=== PROBLEM DESCRIPTION ===
Go through the listing and copy each line with the string "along".

=== DATASET EXCERPT ===
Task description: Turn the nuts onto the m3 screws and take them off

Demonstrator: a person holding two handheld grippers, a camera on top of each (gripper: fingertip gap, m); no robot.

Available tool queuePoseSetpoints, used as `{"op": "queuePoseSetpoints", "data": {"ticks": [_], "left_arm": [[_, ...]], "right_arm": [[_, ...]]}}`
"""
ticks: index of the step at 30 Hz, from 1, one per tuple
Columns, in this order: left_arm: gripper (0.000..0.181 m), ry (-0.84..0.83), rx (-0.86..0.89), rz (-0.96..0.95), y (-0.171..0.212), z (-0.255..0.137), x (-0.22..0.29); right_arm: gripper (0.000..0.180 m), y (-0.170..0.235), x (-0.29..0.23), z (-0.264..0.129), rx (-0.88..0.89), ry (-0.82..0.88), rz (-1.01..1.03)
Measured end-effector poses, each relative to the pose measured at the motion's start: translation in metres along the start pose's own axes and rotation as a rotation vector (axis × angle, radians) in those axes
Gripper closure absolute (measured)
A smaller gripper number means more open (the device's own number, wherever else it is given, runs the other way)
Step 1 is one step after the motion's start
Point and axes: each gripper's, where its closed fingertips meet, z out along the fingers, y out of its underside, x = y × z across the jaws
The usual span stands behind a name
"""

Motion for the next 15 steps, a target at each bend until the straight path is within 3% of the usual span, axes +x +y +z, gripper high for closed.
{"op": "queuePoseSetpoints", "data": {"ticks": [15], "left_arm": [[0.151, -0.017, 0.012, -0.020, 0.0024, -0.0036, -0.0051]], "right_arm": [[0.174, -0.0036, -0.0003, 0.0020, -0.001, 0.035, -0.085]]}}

=== OUTPUT OF THE TASK ===
Measured end-effector poses, each relative to the pose measured at the motion's start: translation in metres along the start pose's own axes and rotation as a rotation vector (axis × angle, radians) in those axes
Point and axes: each gripper's, where its closed fingertips meet, z out along the fingers, y out of its underside, x = y × z across the jaws

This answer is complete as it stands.